Bleiben bald die Netze leer?
Im Bereich der Europäischen Union gelten zwar Fangquoten, die eine Überfischung verhindern sollen, doch die zulässigen Mengen liegen meist über wissenschaftlich vertretbaren Grenzen. Und die Fangflotten weichen immer stärker in andere Gebiete aus, so z. B. vor die afrikanische Küste, um dort die Netze auszuwerfen, und damit gefährden sie dort gerade auch die Ernährung der einheimischen Bevölkerung und die Arbeitsplätze der Fischer, die mit ihren kleinen Booten gegen riesige Trawler und Fabrikschiffe nicht ankommen. So mancher arbeitslose Fischer wird sich dann mit seiner Familie gen Europa aufmachen und so die Migrationsströme verstärken. „Deutschland hat bei Fisch nur einen Selbstversorgungsgrad von rund 25 Prozent“, so das Bundesministerium für Ernährung und Landwirtschaft, daher ist es von größter Bedeutung internationale und wirklich bindende Abkommen zum Fischfang voranzutreiben, denn regionale Übereinkünfte – wie in der EU – sind natürlich wichtig, doch werden sie die Fischbestände nicht sichern können.
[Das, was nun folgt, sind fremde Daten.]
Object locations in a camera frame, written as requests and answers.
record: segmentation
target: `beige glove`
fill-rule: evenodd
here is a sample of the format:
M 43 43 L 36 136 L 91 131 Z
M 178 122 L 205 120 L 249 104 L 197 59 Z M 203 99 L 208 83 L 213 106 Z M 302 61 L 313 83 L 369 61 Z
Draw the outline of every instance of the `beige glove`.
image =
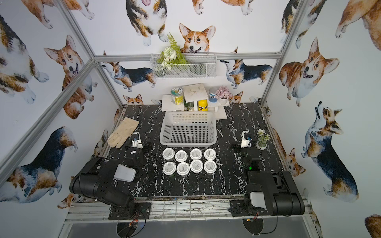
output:
M 107 140 L 107 143 L 111 147 L 116 147 L 119 149 L 122 147 L 127 138 L 132 135 L 132 132 L 138 126 L 139 121 L 135 121 L 131 118 L 125 117 L 119 126 L 111 133 L 110 137 Z

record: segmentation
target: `white jar lid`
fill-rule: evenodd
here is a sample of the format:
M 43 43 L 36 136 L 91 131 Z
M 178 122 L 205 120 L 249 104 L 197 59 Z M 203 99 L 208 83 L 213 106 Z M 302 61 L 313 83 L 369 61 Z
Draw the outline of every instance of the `white jar lid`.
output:
M 187 160 L 188 154 L 183 150 L 179 150 L 176 152 L 176 155 L 174 156 L 174 158 L 176 159 L 177 162 L 184 162 Z
M 190 169 L 195 172 L 195 173 L 199 173 L 201 172 L 202 168 L 203 168 L 203 164 L 202 164 L 202 161 L 201 160 L 192 160 L 192 162 L 190 163 Z
M 212 174 L 216 171 L 217 169 L 217 164 L 216 162 L 214 162 L 213 160 L 208 160 L 205 162 L 204 164 L 204 170 L 209 173 L 209 174 Z
M 165 160 L 170 160 L 174 157 L 174 150 L 172 148 L 166 148 L 164 151 L 163 151 L 163 158 Z
M 176 171 L 176 165 L 174 162 L 166 162 L 163 166 L 163 172 L 166 175 L 172 175 Z
M 187 175 L 189 173 L 189 170 L 190 170 L 189 164 L 185 162 L 179 163 L 176 169 L 177 173 L 182 176 Z
M 209 148 L 205 150 L 204 157 L 207 160 L 214 160 L 217 157 L 217 153 L 212 148 Z
M 192 158 L 192 160 L 199 160 L 202 157 L 202 151 L 200 149 L 194 148 L 190 152 L 190 157 Z

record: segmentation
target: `white plastic basket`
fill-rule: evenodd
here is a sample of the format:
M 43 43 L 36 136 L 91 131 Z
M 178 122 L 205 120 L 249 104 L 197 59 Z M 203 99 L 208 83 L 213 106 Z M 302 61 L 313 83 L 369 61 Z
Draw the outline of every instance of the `white plastic basket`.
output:
M 217 141 L 213 112 L 167 112 L 160 143 L 169 147 L 209 147 Z
M 216 53 L 186 53 L 184 56 L 190 64 L 174 64 L 172 69 L 168 70 L 157 62 L 160 53 L 152 54 L 150 63 L 155 78 L 214 78 L 216 76 Z

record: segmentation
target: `corgi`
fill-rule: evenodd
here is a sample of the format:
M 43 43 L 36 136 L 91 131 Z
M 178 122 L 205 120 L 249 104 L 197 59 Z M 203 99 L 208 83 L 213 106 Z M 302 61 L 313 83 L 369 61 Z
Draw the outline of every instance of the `corgi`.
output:
M 243 95 L 243 91 L 235 96 L 229 97 L 229 103 L 240 103 Z
M 63 199 L 57 205 L 57 207 L 59 209 L 70 208 L 73 203 L 81 203 L 84 201 L 84 199 L 85 199 L 84 196 L 74 194 L 74 193 L 69 193 L 69 195 L 65 199 Z
M 296 176 L 298 176 L 298 175 L 304 173 L 304 172 L 306 171 L 306 169 L 303 168 L 302 166 L 300 166 L 300 165 L 296 162 L 295 148 L 292 148 L 290 154 L 287 155 L 285 149 L 283 148 L 282 141 L 280 140 L 280 137 L 279 137 L 279 135 L 278 135 L 278 132 L 277 132 L 274 128 L 273 128 L 272 130 L 273 130 L 273 132 L 274 132 L 274 137 L 275 137 L 275 139 L 276 139 L 277 142 L 278 142 L 279 149 L 280 149 L 281 153 L 282 153 L 283 156 L 284 156 L 286 167 L 287 167 L 287 169 L 290 171 L 290 173 L 292 174 L 292 176 L 296 177 Z
M 226 65 L 226 78 L 232 82 L 233 89 L 241 83 L 261 79 L 258 85 L 262 85 L 271 76 L 272 67 L 270 65 L 245 65 L 242 59 L 221 60 Z
M 127 101 L 127 105 L 144 105 L 143 98 L 140 94 L 136 96 L 136 98 L 127 97 L 123 95 L 123 98 Z
M 162 42 L 168 42 L 164 33 L 167 10 L 165 0 L 127 0 L 127 16 L 143 44 L 151 45 L 151 35 L 158 34 Z
M 83 67 L 83 61 L 76 52 L 74 40 L 70 35 L 67 35 L 66 46 L 64 48 L 59 50 L 44 48 L 44 50 L 51 59 L 62 65 L 66 74 L 62 85 L 62 90 L 64 90 Z M 91 92 L 93 87 L 95 88 L 97 85 L 88 76 L 65 104 L 64 110 L 66 115 L 71 119 L 76 119 L 85 109 L 83 104 L 86 102 L 86 99 L 90 102 L 94 101 L 94 95 L 91 95 Z
M 30 164 L 17 167 L 13 171 L 0 188 L 0 202 L 31 203 L 47 192 L 52 195 L 55 188 L 59 192 L 62 185 L 57 178 L 65 149 L 68 147 L 74 147 L 74 152 L 78 149 L 73 132 L 62 126 L 50 135 L 43 149 Z
M 201 15 L 204 13 L 203 9 L 204 7 L 202 6 L 202 2 L 204 0 L 192 0 L 193 1 L 193 7 L 194 10 L 198 15 Z M 254 0 L 221 0 L 226 4 L 229 4 L 231 6 L 240 6 L 241 11 L 243 15 L 249 15 L 252 12 L 252 8 L 250 7 L 250 4 Z
M 300 48 L 303 36 L 307 33 L 308 29 L 315 23 L 326 1 L 327 0 L 310 0 L 310 4 L 307 9 L 308 14 L 303 18 L 302 23 L 298 29 L 298 37 L 295 42 L 296 48 Z
M 370 217 L 365 218 L 365 227 L 367 228 L 372 238 L 381 237 L 381 216 L 373 214 Z
M 37 17 L 37 19 L 44 24 L 48 29 L 52 29 L 53 25 L 50 20 L 45 16 L 44 5 L 54 6 L 53 0 L 21 0 L 28 10 Z M 70 10 L 80 11 L 87 19 L 93 19 L 94 13 L 90 12 L 87 8 L 89 0 L 64 0 Z
M 373 44 L 381 50 L 381 0 L 350 0 L 337 26 L 336 38 L 341 38 L 347 26 L 360 18 Z
M 132 86 L 145 81 L 152 84 L 151 88 L 155 87 L 156 82 L 152 69 L 125 69 L 119 63 L 120 62 L 102 62 L 101 65 L 117 84 L 124 86 L 124 89 L 128 89 L 129 92 L 132 92 Z
M 216 32 L 215 26 L 210 26 L 203 31 L 192 31 L 180 23 L 180 32 L 185 40 L 182 53 L 209 52 L 209 41 Z
M 325 175 L 332 181 L 331 191 L 323 188 L 325 194 L 345 202 L 354 202 L 359 198 L 356 182 L 352 174 L 341 162 L 331 145 L 332 135 L 341 135 L 339 124 L 335 121 L 340 110 L 324 107 L 322 102 L 315 107 L 316 119 L 306 133 L 306 147 L 303 158 L 311 157 Z
M 26 103 L 32 104 L 36 95 L 28 86 L 34 77 L 44 83 L 49 80 L 46 73 L 40 72 L 29 56 L 26 45 L 0 15 L 0 91 L 9 97 L 19 93 Z
M 285 64 L 279 72 L 282 85 L 288 88 L 287 98 L 291 100 L 291 95 L 296 97 L 296 104 L 300 107 L 300 99 L 307 96 L 323 75 L 335 70 L 339 63 L 337 58 L 326 59 L 322 56 L 316 37 L 306 61 Z

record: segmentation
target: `black marble tabletop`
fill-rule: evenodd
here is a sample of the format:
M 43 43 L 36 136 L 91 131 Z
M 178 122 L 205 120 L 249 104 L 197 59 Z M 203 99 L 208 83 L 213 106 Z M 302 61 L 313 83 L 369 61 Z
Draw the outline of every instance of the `black marble tabletop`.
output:
M 243 180 L 242 160 L 239 154 L 230 149 L 231 138 L 241 140 L 244 130 L 250 130 L 254 135 L 258 129 L 264 129 L 268 133 L 266 122 L 257 103 L 231 104 L 225 107 L 227 119 L 217 120 L 217 142 L 210 148 L 217 152 L 217 170 L 208 174 L 204 170 L 200 173 L 189 172 L 186 176 L 180 176 L 176 172 L 172 176 L 163 173 L 162 152 L 167 146 L 160 144 L 160 130 L 165 112 L 159 105 L 127 106 L 125 116 L 139 121 L 135 131 L 140 132 L 143 143 L 152 142 L 153 149 L 145 155 L 147 162 L 139 172 L 136 183 L 128 183 L 114 180 L 114 185 L 134 197 L 148 196 L 194 196 L 194 195 L 235 195 L 244 194 L 246 182 Z M 108 158 L 125 160 L 126 149 L 111 148 Z M 183 148 L 188 154 L 192 148 Z M 282 164 L 276 151 L 274 142 L 270 140 L 267 148 L 261 153 L 255 147 L 250 148 L 249 154 L 253 158 L 260 158 L 261 167 L 272 168 L 280 171 Z

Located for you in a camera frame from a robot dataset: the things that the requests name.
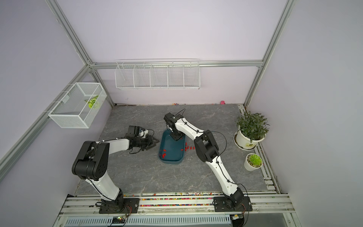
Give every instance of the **wall-mounted wire rack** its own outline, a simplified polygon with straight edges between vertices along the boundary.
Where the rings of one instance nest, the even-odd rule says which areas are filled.
[[[132,89],[199,89],[199,60],[117,61],[116,87]]]
[[[75,83],[48,116],[61,128],[88,129],[106,97],[100,83]]]

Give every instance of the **white wire basket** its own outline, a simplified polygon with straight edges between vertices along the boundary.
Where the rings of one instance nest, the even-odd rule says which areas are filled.
[[[116,87],[130,89],[199,89],[199,62],[117,64]]]
[[[100,83],[75,83],[48,116],[61,128],[88,129],[106,97]]]

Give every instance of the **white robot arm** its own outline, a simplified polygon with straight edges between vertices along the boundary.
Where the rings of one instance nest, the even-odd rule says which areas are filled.
[[[170,135],[174,140],[180,139],[185,134],[194,141],[195,150],[199,159],[207,163],[221,184],[227,207],[239,207],[244,195],[224,167],[218,152],[218,145],[212,132],[195,127],[181,114],[173,115],[168,113],[165,115],[164,120],[171,130]]]
[[[72,173],[91,184],[101,195],[100,214],[121,213],[125,207],[122,190],[113,183],[107,173],[109,155],[134,147],[148,150],[158,142],[159,140],[149,134],[149,130],[130,125],[123,138],[83,143],[72,166]]]

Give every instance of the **marble tabletop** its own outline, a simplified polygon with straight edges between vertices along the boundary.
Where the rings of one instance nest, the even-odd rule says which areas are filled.
[[[176,114],[186,108],[183,116],[203,130],[219,131],[227,138],[227,149],[221,155],[222,161],[232,179],[242,183],[248,191],[266,190],[261,170],[249,172],[243,167],[250,152],[242,151],[233,142],[237,131],[236,119],[240,116],[237,104],[226,105],[150,105],[116,106],[112,109],[100,140],[123,137],[129,125],[137,125],[155,131],[154,137],[161,140],[166,130],[164,115]],[[225,147],[225,139],[213,133],[220,151]],[[188,146],[194,146],[190,138]],[[209,192],[222,188],[210,167],[202,162],[195,150],[187,150],[180,164],[171,165],[158,158],[160,143],[150,150],[129,154],[120,151],[109,156],[107,172],[123,193],[158,192]],[[82,180],[76,195],[97,194],[86,181]]]

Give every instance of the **teal tray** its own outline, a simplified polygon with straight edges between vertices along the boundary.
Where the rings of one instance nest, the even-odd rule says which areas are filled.
[[[170,136],[170,131],[165,130],[160,142],[160,149],[158,153],[159,159],[166,164],[179,164],[184,158],[185,148],[185,135],[178,141],[175,141]]]

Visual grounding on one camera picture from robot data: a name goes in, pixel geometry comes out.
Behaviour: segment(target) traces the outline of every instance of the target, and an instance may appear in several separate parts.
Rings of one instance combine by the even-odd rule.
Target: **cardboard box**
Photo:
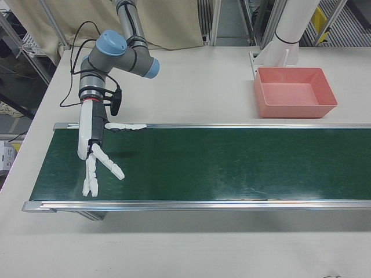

In den letzten Jahren hat China die größte Fischfangflotte der Welt aufgebaut, und ihre Schiffe schalten auch gerne mal Ortungssysteme ab, um ungestört in Schutzgebieten die Netze auswerfen zu können. So berichtete ‚Der Spiegel‘: „Dass derzeit Hunderte, überwiegend chinesische Fischereischiffe vor der Küste der unter Naturschutz stehenden Galapagosinseln unterwegs sind, hat die Regierung Ecuadors bereits im August beunruhigt. Damals klagte das Land über das undurchsichtige Vorgehen der Chinesen.“ Nicht nur der Corona-Virus, sondern auch Fischereischiffe werden zu ungebetenen ‘Gästen’ aus China.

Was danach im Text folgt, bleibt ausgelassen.